I found myself, when contemplating this article or considering ways to seek real help with social anxiety, afraid to do so.

Afraid that I'd be seen as weak. Afraid that I'd be seen as a complainer. Afraid that I'd be looked at as somehow defective, a misfit.

Presentations, group work, these are a facet of a well-rounded education, right? Everyone hates public speaking, right?

According to Forbes, about 10 percent of the population actually enjoys public speaking. Freaks, I tell ya.

The majority, about 80 percent aren't particularly fond of it, but they'll survive it. The other 10 percent, which I seem to fall under, would be considered genuine glossophobics, those who are physically debilitated by even the thought of public speaking.

Naturally, I've read countless articles on public speaking; the "tricks" to surviving it and nothing has worked. I've been suffering through them for my entire schooling career. If those things worked - deep breathing, preparedness, repetition, that most people aren't paying attention to you anyway - then I wouldn't be writing this article.

The other day in my Black World Studies course, we had to do a current events presentation. Only three to five minutes to discuss a current event and then pose a question to the class to spur on discussion.

I chose an article I was intimately familiar with having blogged about it numerous times. I knew the subject in and out. Doesn't matter.

As I stand in front of the class of only 13 students, my knees are shaking so bad I'm afraid I won't be able to stand. I try to shift my weight to my right foot to quell the shaking. My face is hot and the self-awareness that people can see my red face makes me sweat even more.

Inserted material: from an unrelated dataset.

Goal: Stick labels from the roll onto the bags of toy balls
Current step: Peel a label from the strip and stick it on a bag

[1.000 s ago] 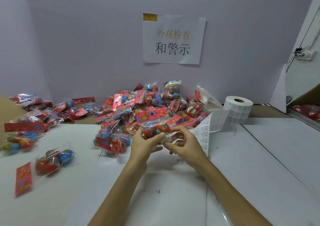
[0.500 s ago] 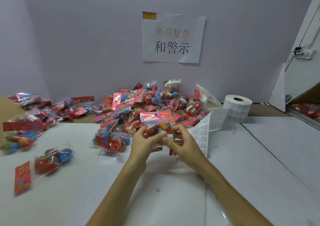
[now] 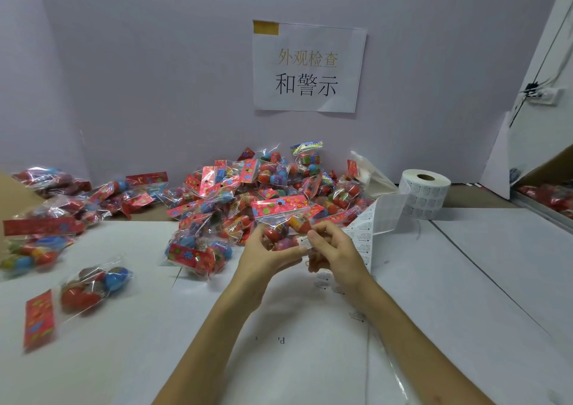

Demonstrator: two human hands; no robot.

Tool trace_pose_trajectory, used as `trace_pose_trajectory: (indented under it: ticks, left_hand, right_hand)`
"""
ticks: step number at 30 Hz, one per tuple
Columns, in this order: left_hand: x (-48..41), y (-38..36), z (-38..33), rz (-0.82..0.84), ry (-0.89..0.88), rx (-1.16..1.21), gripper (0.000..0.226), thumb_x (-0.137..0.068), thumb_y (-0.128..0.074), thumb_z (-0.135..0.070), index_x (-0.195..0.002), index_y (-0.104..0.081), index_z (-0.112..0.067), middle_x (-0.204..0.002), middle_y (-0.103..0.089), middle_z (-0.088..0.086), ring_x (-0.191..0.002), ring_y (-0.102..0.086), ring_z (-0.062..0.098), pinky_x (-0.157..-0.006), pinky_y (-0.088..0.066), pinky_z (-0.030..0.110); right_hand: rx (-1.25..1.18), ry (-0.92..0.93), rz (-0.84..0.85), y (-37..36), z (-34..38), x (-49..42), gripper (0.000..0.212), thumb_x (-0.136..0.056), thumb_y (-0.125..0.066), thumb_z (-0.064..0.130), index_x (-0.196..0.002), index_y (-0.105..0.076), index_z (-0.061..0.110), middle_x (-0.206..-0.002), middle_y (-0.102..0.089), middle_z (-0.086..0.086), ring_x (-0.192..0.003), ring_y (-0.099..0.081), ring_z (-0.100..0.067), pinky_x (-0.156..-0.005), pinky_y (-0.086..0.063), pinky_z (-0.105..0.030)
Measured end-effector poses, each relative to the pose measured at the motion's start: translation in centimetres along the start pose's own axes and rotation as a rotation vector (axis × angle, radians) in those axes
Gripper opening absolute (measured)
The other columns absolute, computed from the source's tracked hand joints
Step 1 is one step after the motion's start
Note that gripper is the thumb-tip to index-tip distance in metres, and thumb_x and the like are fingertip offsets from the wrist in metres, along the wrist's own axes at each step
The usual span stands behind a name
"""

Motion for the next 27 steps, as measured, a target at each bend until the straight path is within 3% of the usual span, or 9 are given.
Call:
trace_pose_trajectory:
  ticks: [5, 8, 12, 15, 18, 21, 24, 27]
  left_hand:
    - [-0.3, 0.1, 0.4, 0.004, 0.013, 0.027, 0.063, -0.074, -0.083, 0.01, -0.126, -0.056, -0.012, -0.112, -0.073, 0.016, -0.097, -0.076, 0.028, -0.087, -0.063, 0.039]
    - [-0.4, -0.2, 0.8, 0.033, 0.011, 0.063, 0.061, -0.074, -0.078, 0.017, -0.123, -0.056, -0.012, -0.113, -0.072, 0.016, -0.095, -0.076, 0.026, -0.079, -0.062, 0.032]
    - [-0.7, -0.2, 1.1, 0.032, 0.013, 0.038, 0.061, -0.073, -0.078, 0.018, -0.119, -0.057, -0.016, -0.101, -0.076, 0.009, -0.091, -0.077, 0.024, -0.075, -0.063, 0.032]
    - [-0.6, -0.5, 1.5, 0.08, 0.047, -0.036, 0.068, -0.068, -0.081, 0.011, -0.125, -0.055, -0.016, -0.113, -0.072, 0.015, -0.103, -0.073, 0.032, -0.088, -0.062, 0.045]
    - [-0.2, -1.7, 2.1, 0.203, 0.082, -0.096, 0.067, -0.067, -0.085, -0.007, -0.127, -0.056, -0.015, -0.116, -0.07, 0.018, -0.107, -0.072, 0.033, -0.089, -0.062, 0.043]
    - [-0.1, -1.9, 2.2, 0.2, 0.101, -0.111, 0.049, -0.085, -0.084, -0.028, -0.125, -0.061, -0.013, -0.114, -0.072, 0.014, -0.101, -0.075, 0.026, -0.086, -0.063, 0.04]
    - [-0.3, -1.3, 2.2, 0.134, 0.136, -0.099, 0.037, -0.095, -0.069, -0.04, -0.122, -0.066, -0.015, -0.111, -0.074, 0.015, -0.097, -0.076, 0.027, -0.085, -0.063, 0.045]
    - [-0.3, -1.0, 2.4, 0.108, 0.156, -0.099, 0.03, -0.1, -0.063, -0.036, -0.121, -0.068, -0.016, -0.111, -0.072, 0.016, -0.097, -0.075, 0.028, -0.084, -0.063, 0.049]
  right_hand:
    - [0.029, -0.014, -0.01, -0.1, -0.2, 0.0, 0.015, -0.107, -0.048, 0.015, -0.097, -0.058, 0.01, -0.068, -0.055, -0.004, -0.056, -0.053, -0.017, -0.054, -0.048, -0.03]
    - [-0.003, -0.021, -0.069, 0.6, 0.0, 0.0, 0.027, -0.108, -0.043, 0.013, -0.093, -0.064, 0.016, -0.065, -0.06, 0.006, -0.055, -0.053, -0.016, -0.048, -0.047, -0.028]
    - [-0.032, -0.064, -0.07, 0.5, 0.0, 0.1, 0.029, -0.094, -0.051, 0.047, -0.091, -0.067, 0.023, -0.076, -0.064, -0.001, -0.062, -0.058, -0.014, -0.051, -0.046, -0.025]
    - [0.05, -0.096, -0.054, 0.4, -0.3, 0.2, 0.042, -0.086, -0.052, 0.057, -0.103, -0.065, 0.02, -0.092, -0.07, -0.004, -0.076, -0.065, -0.011, -0.062, -0.05, -0.026]
    - [-0.054, -0.097, -0.066, 0.9, -0.2, 0.3, 0.031, -0.093, -0.063, 0.044, -0.091, -0.063, 0.014, -0.085, -0.065, -0.011, -0.081, -0.064, -0.024, -0.072, -0.056, -0.039]
    - [-0.042, -0.068, -0.101, 1.5, 0.2, 0.2, 0.023, -0.097, -0.066, 0.025, -0.087, -0.064, 0.004, -0.08, -0.063, -0.011, -0.079, -0.062, -0.025, -0.084, -0.056, -0.053]
    - [-0.063, -0.063, -0.088, 1.4, 0.2, 0.2, 0.016, -0.095, -0.068, 0.015, -0.093, -0.069, 0.0, -0.08, -0.066, -0.012, -0.079, -0.065, -0.027, -0.083, -0.058, -0.049]
    - [-0.023, -0.059, -0.085, 1.5, 0.1, 0.2, 0.014, -0.093, -0.07, 0.013, -0.097, -0.07, 0.0, -0.078, -0.069, -0.009, -0.076, -0.066, -0.022, -0.073, -0.056, -0.037]
Point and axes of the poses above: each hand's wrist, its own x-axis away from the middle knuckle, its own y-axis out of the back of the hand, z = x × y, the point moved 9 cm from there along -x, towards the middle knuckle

A subject I would love to discuss at length because I know it so well is instead clipped down to the fastest way I can deliver the important points. Points I deliver through a shaky voice where my lungs feel like they're fighting to escape my chest.

Then just as soon as it started, it was over. My awareness of its brevity and immediacy doesn't change how traumatizing it was. Three minutes or 30 minutes makes no difference.

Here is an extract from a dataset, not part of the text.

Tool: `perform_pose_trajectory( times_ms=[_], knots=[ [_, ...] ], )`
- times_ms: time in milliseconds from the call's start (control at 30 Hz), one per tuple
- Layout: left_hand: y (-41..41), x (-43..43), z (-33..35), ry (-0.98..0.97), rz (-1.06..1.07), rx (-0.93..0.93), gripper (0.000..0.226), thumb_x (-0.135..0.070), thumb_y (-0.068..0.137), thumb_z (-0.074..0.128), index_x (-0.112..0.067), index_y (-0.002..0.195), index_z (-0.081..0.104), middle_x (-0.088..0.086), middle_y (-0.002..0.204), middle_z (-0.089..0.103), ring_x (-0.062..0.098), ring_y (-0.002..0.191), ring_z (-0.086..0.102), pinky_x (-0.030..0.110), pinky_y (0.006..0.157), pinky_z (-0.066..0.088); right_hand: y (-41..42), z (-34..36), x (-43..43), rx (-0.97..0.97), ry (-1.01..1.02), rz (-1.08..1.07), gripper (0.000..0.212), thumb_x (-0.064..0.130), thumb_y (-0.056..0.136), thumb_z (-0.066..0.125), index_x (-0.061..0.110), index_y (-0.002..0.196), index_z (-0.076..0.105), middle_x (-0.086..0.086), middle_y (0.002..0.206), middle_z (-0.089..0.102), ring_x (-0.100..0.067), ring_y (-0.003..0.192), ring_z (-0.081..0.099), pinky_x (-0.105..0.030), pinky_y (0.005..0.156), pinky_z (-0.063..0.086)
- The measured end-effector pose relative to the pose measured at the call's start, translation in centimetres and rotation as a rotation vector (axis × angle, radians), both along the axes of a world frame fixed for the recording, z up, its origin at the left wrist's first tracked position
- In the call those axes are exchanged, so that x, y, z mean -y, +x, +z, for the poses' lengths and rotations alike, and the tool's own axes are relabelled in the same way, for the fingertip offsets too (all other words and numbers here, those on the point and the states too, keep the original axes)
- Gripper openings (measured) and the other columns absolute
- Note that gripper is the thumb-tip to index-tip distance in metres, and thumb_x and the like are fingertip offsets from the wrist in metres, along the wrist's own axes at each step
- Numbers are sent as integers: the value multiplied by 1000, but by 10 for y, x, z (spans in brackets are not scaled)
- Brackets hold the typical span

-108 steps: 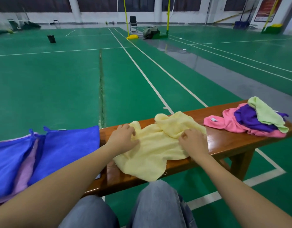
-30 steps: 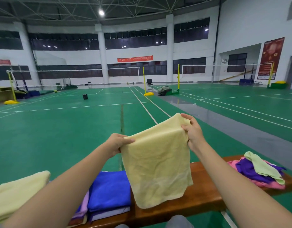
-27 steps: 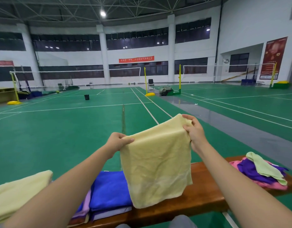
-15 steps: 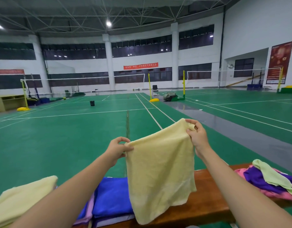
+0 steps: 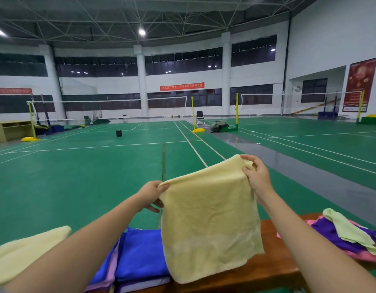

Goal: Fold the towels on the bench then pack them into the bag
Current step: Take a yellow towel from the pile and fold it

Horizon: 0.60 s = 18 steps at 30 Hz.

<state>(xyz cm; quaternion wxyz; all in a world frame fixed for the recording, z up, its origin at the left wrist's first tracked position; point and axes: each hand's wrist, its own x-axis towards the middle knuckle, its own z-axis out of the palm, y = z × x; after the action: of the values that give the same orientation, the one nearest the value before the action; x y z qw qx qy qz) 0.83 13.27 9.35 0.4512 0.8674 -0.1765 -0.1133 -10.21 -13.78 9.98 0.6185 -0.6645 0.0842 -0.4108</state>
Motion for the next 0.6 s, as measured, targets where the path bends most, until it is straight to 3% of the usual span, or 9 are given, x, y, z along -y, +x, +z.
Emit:
perform_pose_trajectory(
  times_ms=[133,267,400,500,600],
  knots=[
    [-3,2,1,-33,11,-4,30,-37,101,35,-19,120,50,3,96,56,20,77,66,40,66,59,3,0,0,-22,19,-14,39,-11,89,44,21,103,62,12,101,54,-9,103,49,-30,88,44],
    [-2,3,3,-149,32,-78,36,-40,101,33,-23,130,45,10,106,57,24,84,63,45,75,56,4,1,-2,-23,33,-21,41,-11,89,45,24,100,62,3,107,56,-14,106,50,-30,86,47],
    [-4,5,9,-338,-9,-227,29,-47,100,27,-32,123,37,14,107,58,26,93,60,52,92,46,6,5,-7,-6,69,-8,41,-10,89,46,27,96,62,3,107,55,-21,114,51,-39,94,48],
    [-2,5,10,-457,-71,-307,31,-51,99,23,-32,119,39,13,111,59,26,102,59,48,97,41,9,10,-11,-7,91,0,40,-9,90,45,26,98,62,-1,112,55,-21,114,50,-41,95,48],
    [-1,5,13,-593,-77,-318,27,-43,101,31,-25,102,51,4,90,62,18,86,59,39,91,42,9,12,-13,1,91,3,40,-9,90,44,27,96,61,-8,120,54,-22,112,51,-36,88,48]
  ],
)
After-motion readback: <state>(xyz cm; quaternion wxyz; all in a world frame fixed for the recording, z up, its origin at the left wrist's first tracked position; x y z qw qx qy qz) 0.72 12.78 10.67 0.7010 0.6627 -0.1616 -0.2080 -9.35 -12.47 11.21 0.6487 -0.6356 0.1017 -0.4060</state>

I rode in an airplane for the first time to an altitude of 10,000 feet two summers ago and then I jumped out of it. Yet, standing in front of 13 students for three minutes saying five short sentences debilitates me.

Admitting that sucks.

The frustration that I can't talk comfortably about a subject I not only know well, but am passionate about only adds to the self-hatred.

The frustration that I've had to work around a perpetually changing course schedule as I add and drop those courses that have the potential to terrify me adds to the self-hatred.

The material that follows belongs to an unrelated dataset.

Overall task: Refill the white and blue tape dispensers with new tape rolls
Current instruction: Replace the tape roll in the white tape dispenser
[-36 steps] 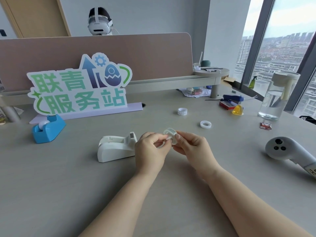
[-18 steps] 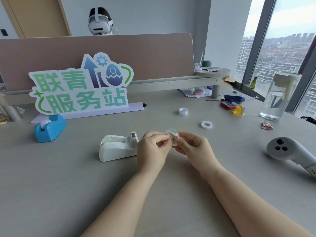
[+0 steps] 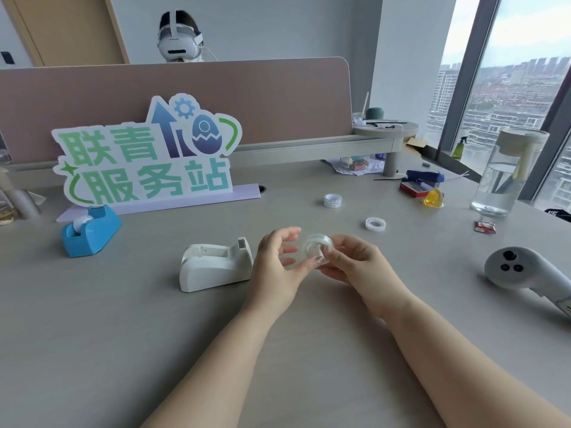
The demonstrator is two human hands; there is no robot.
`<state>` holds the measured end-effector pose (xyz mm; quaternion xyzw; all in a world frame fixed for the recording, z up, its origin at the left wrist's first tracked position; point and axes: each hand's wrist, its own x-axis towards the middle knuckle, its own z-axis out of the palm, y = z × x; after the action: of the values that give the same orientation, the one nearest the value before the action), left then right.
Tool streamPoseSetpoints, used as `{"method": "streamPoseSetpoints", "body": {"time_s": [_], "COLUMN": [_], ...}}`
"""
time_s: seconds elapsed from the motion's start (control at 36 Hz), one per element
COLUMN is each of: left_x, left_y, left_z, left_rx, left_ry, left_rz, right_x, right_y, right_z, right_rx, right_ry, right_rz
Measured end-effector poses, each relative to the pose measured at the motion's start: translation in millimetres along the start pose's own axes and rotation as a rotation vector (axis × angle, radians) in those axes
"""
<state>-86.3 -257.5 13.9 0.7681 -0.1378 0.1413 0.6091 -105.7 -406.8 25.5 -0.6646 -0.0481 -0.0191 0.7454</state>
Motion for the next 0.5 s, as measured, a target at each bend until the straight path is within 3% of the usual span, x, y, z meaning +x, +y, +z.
{"method": "streamPoseSetpoints", "body": {"time_s": [0.14, 0.5], "left_x": [-3.1, -0.2], "left_y": [5.1, 3.7], "left_z": [-1.4, -3.1], "left_rx": [-0.111, -0.256], "left_ry": [-0.154, -0.093], "left_rz": [-0.080, -0.167], "right_x": [0.6, -2.5], "right_y": [-0.1, -4.0], "right_z": [-1.7, 1.6], "right_rx": [-0.019, 0.051], "right_ry": [-0.015, -0.086], "right_rz": [0.011, 0.030]}}
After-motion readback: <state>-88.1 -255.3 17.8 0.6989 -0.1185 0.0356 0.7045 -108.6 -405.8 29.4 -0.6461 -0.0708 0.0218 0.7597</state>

The frustration that I can't just walk into a classroom and talk jovially with other strangers adds to the self-hatred.

Which is why I need to write about it. Hopefully someone can read this and think, "I've suffered silently with you, too," and then I can do my small part to de-stigmatize speaking about these issues.

Instead of being the preacher with a hollow megaphone, I can be the acting agent affecting a different kind of change.